TC9 based subs are fairly cheap, and can be built for almost any application. Since the motor is so flexible, anywhere from 750 onwards is feasible.


----------



## blazeplacid (May 19, 2008)

I think im gonna order one Friday afternoon.

Its kinda a toss up between this and the Audioque HDC3


----------



## Oliver (Jun 25, 2007)

TC Sounds LMS Ultra 5400 18" The World's Best Subwoofer - eBay (item 300440177251 end time Jul-23-10 05:48:41 PDT)



> TC Sounds LMS Ultra 5400 18" Ultimate Low Frequency Driver
> *This will simply outclass any subwoofer *available on the consumer market today...introducing the newest top dog!
> 
> Designed to be absolutely precise, and absolutely loud is the LMS Ultra 5400. The TC Sounds flagship is the most linear lowest distortion highest displacement low frequency driver in the world. Nothing, and we mean nothing, will outperform this driver for low-end displacement, ultra-low distortion, or SPL. Used in some of the best recording studios and high-end audio systems.
> ...


They say the LMS is incredible


----------



## mvw2 (Oct 2, 2005)

Yes, incredibly expensive.


----------



## laxcat73 (May 19, 2010)

just pick up that tc9 floating around in the classifieds for $150. nice subwoofer


----------



## blazeplacid (May 19, 2008)

talked to the Parts express techs

Said if I didn't like it I could return it. 45 day return policy...I dont think thats gonna happen =)


----------



## Huey (Oct 28, 2008)

blazeplacid, you ever try out the LMS-R? It's quite a heavy driver (38lbs I believe) and not sure if I want to slow down my wife's little Honda Fit anymore then it already is, but the new lower pricing certainly makes it tempting.


----------



## blazeplacid (May 19, 2008)

yes sir

I have it now

here are some photos


----------



## blazeplacid (May 19, 2008)

the sub loves to play low notes

I have it in 2 cubes ~33hz

I got new rattles because my previous sub didnt play under 30hz very well =)

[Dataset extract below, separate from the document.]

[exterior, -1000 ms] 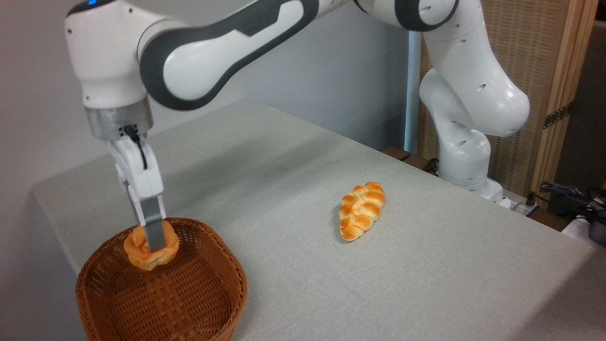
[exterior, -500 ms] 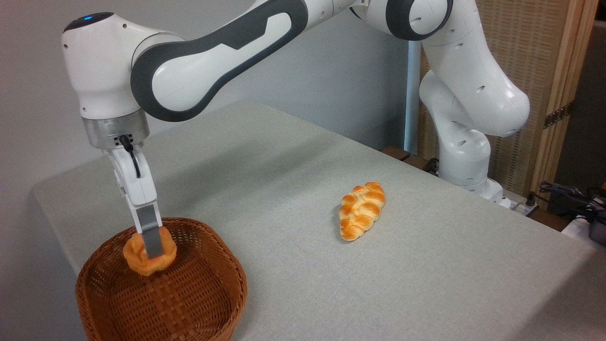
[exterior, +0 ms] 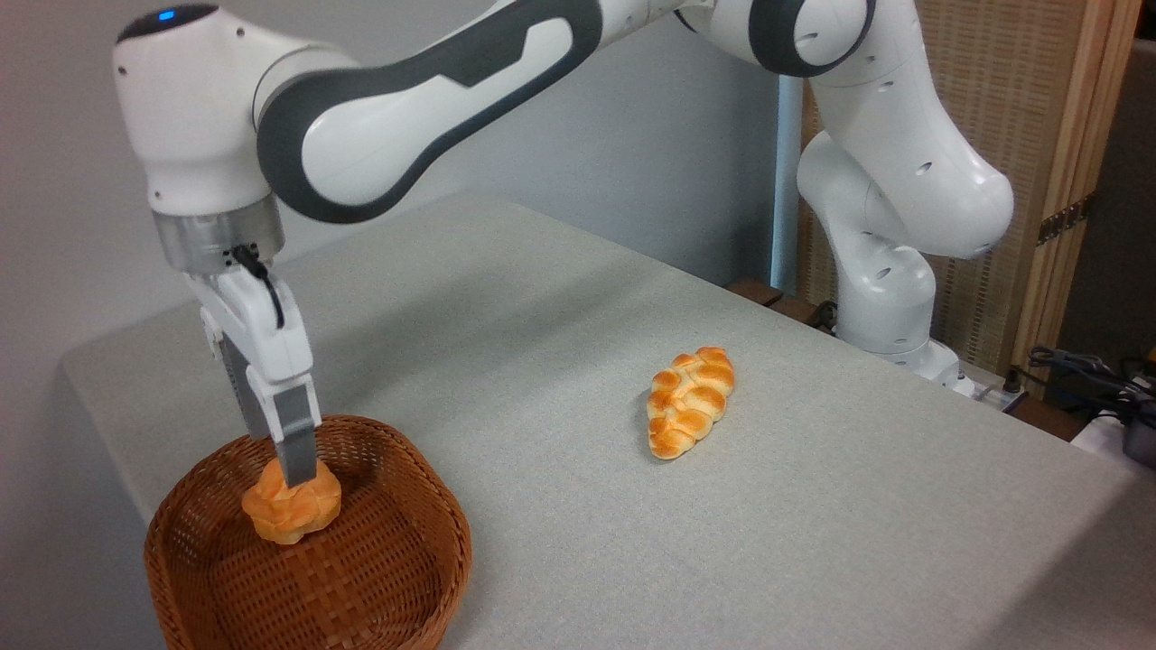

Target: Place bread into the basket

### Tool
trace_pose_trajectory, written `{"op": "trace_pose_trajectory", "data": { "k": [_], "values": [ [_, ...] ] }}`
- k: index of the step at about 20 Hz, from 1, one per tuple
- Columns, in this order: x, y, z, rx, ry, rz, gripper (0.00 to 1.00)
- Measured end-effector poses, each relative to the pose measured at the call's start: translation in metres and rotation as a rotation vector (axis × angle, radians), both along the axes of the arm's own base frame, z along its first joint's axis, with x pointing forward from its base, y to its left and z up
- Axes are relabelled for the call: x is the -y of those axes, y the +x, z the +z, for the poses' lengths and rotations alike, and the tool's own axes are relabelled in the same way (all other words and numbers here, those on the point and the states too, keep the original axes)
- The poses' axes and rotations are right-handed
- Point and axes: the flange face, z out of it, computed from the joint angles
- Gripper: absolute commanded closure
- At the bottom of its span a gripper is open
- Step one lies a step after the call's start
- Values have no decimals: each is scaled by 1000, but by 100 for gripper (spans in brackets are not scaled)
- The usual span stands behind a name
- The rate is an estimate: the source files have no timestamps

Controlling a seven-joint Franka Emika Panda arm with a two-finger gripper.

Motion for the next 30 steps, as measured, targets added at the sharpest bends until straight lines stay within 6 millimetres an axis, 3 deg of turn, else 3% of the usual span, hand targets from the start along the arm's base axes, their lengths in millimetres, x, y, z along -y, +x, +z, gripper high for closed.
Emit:
{"op": "trace_pose_trajectory", "data": {
  "k": [5,7,12,18,30],
  "values": [
    [-44,-46,87,-55,-8,65,0],
    [-55,-64,104,-69,2,79,0],
    [-77,-103,104,-102,29,42,0],
    [-116,-120,123,-76,13,94,0],
    [-113,-123,122,-95,16,63,0]
  ]
}}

1400rms will do that to ya


----------



## bkjay (Jul 7, 2009)

Man! that is nice looking sub.


----------



## blazeplacid (May 19, 2008)

its extra sexy in person

the motor is VERY heavy.


----------



## hawkfan (May 1, 2006)

Three words: DEE... LISH... IOUS!!!


----------



## blazeplacid (May 19, 2008)

higher res cuz im bored on a monday


----------



## XthumperX (Jul 7, 2010)

Please let me know how this stacks up against the old Audiomobile!

Thanks.


----------



## blazeplacid (May 19, 2008)

The LMS seems to be a bit more SPL; but that could be because of the higher wattage and ported box.

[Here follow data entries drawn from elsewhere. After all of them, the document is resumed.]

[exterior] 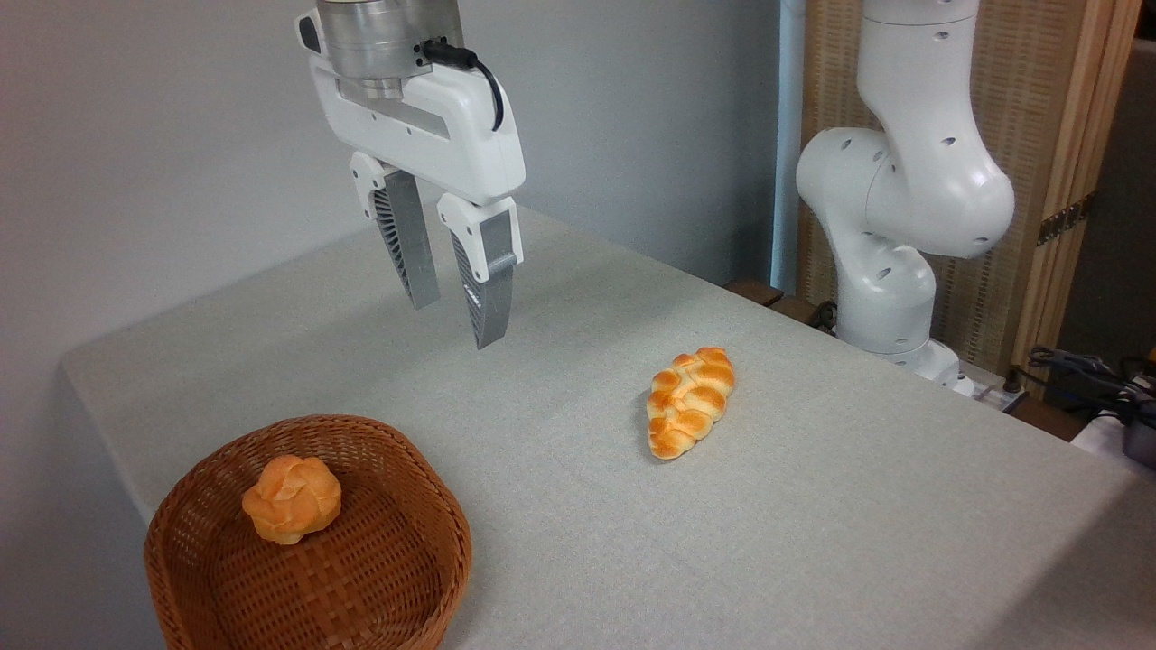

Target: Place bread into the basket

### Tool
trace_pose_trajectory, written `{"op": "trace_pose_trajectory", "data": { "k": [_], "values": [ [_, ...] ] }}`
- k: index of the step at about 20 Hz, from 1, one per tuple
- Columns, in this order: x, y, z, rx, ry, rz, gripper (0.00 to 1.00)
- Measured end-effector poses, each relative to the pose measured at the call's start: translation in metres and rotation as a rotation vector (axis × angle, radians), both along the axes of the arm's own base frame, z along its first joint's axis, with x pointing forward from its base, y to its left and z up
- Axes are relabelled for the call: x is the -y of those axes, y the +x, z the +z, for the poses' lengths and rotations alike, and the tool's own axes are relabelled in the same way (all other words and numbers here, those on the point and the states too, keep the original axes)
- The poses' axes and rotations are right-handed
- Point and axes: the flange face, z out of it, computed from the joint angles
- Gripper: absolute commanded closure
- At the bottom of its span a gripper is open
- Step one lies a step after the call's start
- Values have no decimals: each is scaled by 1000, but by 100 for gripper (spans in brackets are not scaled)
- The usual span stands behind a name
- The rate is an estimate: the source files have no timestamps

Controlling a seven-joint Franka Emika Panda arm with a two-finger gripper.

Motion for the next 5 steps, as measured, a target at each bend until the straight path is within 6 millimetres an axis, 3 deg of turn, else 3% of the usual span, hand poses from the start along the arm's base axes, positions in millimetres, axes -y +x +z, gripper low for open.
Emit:
{"op": "trace_pose_trajectory", "data": {
  "k": [5],
  "values": [
    [-1,0,0,0,0,1,0]
  ]
}}
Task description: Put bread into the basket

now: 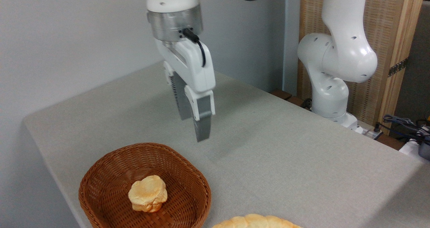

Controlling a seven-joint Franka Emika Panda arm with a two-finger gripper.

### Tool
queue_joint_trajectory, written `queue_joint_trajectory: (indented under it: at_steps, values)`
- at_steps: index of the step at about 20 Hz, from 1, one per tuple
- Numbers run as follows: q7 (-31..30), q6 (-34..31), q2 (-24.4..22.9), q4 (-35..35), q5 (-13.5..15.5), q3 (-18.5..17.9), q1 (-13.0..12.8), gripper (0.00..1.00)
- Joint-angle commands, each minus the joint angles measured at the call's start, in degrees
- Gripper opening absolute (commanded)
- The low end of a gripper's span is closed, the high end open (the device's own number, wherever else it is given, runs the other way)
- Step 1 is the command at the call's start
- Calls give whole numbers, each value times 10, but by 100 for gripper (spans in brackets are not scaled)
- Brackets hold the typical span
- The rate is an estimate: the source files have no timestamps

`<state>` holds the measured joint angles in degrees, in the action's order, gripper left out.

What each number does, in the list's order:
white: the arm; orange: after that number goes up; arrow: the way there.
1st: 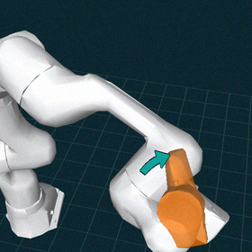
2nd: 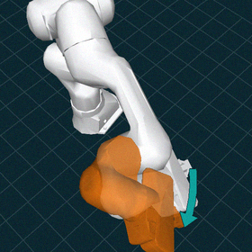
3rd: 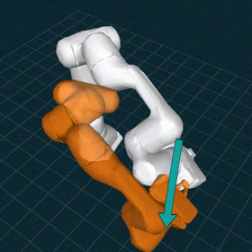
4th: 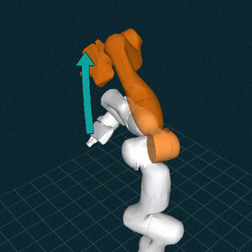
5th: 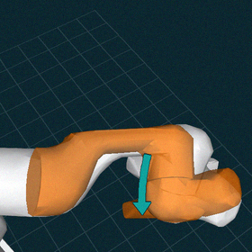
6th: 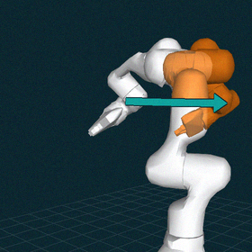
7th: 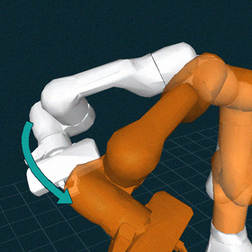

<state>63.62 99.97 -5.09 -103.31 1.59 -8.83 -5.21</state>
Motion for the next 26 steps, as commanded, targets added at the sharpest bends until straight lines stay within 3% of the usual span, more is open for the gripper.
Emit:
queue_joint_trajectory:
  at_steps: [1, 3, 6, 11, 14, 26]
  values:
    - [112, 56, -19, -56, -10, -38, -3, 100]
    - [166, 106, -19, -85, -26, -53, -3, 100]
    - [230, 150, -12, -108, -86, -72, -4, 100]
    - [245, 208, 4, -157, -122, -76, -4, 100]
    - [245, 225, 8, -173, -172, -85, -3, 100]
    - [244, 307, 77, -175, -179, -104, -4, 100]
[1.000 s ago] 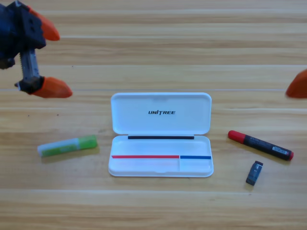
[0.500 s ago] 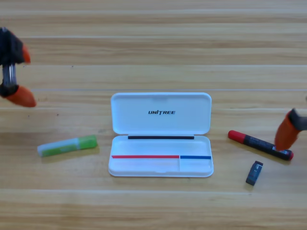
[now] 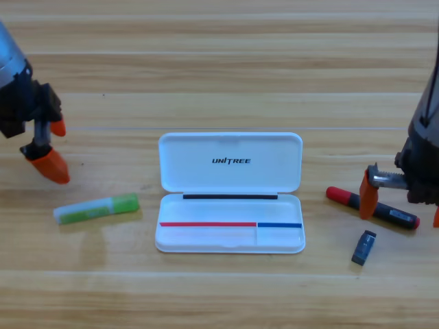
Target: Clean up eraser and pencils
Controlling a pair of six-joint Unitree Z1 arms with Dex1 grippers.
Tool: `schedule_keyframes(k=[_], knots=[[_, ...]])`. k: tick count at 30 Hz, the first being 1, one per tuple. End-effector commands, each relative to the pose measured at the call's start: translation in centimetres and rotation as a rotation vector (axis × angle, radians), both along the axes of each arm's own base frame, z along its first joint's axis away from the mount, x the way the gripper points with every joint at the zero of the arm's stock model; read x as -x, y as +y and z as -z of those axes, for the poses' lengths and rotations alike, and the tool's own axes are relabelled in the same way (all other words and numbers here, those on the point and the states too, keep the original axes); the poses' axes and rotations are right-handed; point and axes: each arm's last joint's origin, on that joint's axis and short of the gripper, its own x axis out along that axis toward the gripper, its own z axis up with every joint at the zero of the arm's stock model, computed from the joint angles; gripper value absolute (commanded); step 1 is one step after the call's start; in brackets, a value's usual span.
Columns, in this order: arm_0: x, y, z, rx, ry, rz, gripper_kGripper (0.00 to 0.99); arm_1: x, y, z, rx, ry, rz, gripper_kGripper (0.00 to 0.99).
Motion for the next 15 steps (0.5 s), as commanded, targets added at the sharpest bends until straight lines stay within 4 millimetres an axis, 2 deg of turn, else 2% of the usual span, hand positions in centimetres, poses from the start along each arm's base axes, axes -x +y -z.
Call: schedule_keyframes(k=[1, 11, 15], knots=[[-0.6, -1.6, 2.9, -0.053, 0.024, 0.017, 0.959, -1.7, 0.7, 3.1, 0.015, 0.072, 0.097, 0.893], [-0.1, -2.5, 6.3, -0.084, 0.024, 0.077, 0.969, -1.7, 1.0, 5.5, -0.004, 0.101, 0.248, 0.893], [0.2, -2.9, 6.9, -0.102, 0.005, 0.093, 0.969, -1.7, 1.0, 6.9, -0.005, 0.089, 0.265, 0.891]])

I really liked the Mass but I wanted more SPL output

The LMS sounds really good on all types of music and can play anything from the kick on Eric Clapton to the boomy bass of E-40...yeah I listen to all genres.


----------



## typericey (May 13, 2006)

blazeplacid said:


> higher res cuz im bored on a monday


*yawn* i'm not impressed: the magnet didn't attract the screws that were a couple of inches away.

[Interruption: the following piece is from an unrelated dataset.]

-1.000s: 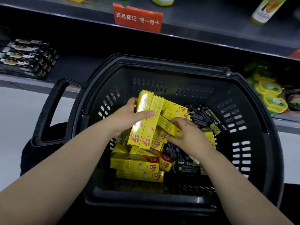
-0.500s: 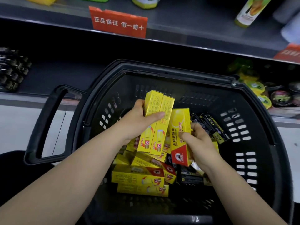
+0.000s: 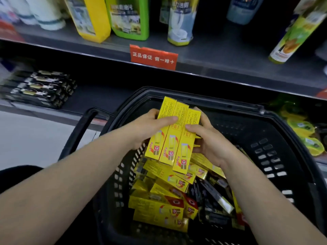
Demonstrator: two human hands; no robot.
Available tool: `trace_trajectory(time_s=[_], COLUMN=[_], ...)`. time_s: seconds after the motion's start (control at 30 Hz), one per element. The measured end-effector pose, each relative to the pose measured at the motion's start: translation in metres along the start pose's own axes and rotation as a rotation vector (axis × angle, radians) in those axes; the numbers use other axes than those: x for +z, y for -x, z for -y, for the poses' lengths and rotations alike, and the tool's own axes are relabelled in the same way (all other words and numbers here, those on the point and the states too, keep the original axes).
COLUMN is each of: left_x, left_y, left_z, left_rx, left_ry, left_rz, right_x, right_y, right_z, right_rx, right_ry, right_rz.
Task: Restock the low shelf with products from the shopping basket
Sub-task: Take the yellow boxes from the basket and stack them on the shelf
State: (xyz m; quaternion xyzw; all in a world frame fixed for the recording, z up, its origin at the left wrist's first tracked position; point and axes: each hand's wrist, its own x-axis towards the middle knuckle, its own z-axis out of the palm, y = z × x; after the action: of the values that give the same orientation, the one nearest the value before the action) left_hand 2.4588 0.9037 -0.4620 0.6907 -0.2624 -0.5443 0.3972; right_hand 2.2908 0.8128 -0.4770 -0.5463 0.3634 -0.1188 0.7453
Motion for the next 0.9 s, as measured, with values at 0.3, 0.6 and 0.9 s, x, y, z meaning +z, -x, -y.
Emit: trace_trajectory(time_s=[0.3, 0.6, 0.9], left_x=[-0.13, -0.277, -0.352], left_y=[0.037, 0.037, -0.016], left_z=[-0.025, 0.06, 0.163], left_rx=[-0.023, -0.186, -0.104], left_ry=[0.06, 0.462, 0.647], left_rz=[-0.101, -0.473, -0.768], right_x=[0.055, 0.188, 0.284], right_y=[-0.04, -0.153, -0.299], right_z=[0.046, 0.072, 0.025], right_rx=[-0.129, -0.262, -0.074], right_ry=[0.232, 0.647, 1.286], right_rz=[0.064, -0.061, 0.042])
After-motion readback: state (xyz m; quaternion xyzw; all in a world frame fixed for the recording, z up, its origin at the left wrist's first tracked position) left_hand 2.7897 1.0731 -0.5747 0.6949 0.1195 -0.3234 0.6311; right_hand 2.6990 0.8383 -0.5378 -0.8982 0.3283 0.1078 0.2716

i'm kidding, man. the LMS-R is one of my dream subs. :laugh:

by the way, how is it for SQ? Is it low distortion as it claims to be?


----------



## blazeplacid (May 19, 2008)

its very smooth

I listened to it for a good 30 min yseterday with all types of music

overall im very happy with the sub.


----------



## Cali_Screw (Aug 26, 2008)

i know its uses TC9 motor, is it the dual 1" slugs?


----------



## Grease Monkey (May 9, 2010)

What frequency do you have your LMS-R crossed over at and slope? The LMS-R 15 is on my short list of subs i'd like to try.


----------



## blackstang (Jun 10, 2010)

A friend of mine has an audiopulse LMS 12 he got like 2 years ago in his house and that thing pounds! Hes also got an eclipse 88120 series in his car and truck, hes a tc believer! Ive got a TC-9 in my car and ive been impressed, its created new rattles in my car, and its handled my Jl1000/1 very well so far, which the last 4 subs before it didn't haha. So i would say the lms-r is definitely a safe bet, i hope to pick up a lms-15 some day for HT use.


----------



## Cali_Screw (Aug 26, 2008)

I have read and been told that the LMS will murder the lows, however will not have much output. Can any one contest to this? Id like to pick up two of these but i don't want the SPL level to suffer due to its designs.


----------



## blazeplacid (May 19, 2008)

crossover set [email protected]

As far as output.

I notice that the 1000rms is really low

IM dirving it with a nine.1 and it seems like it can take alot more.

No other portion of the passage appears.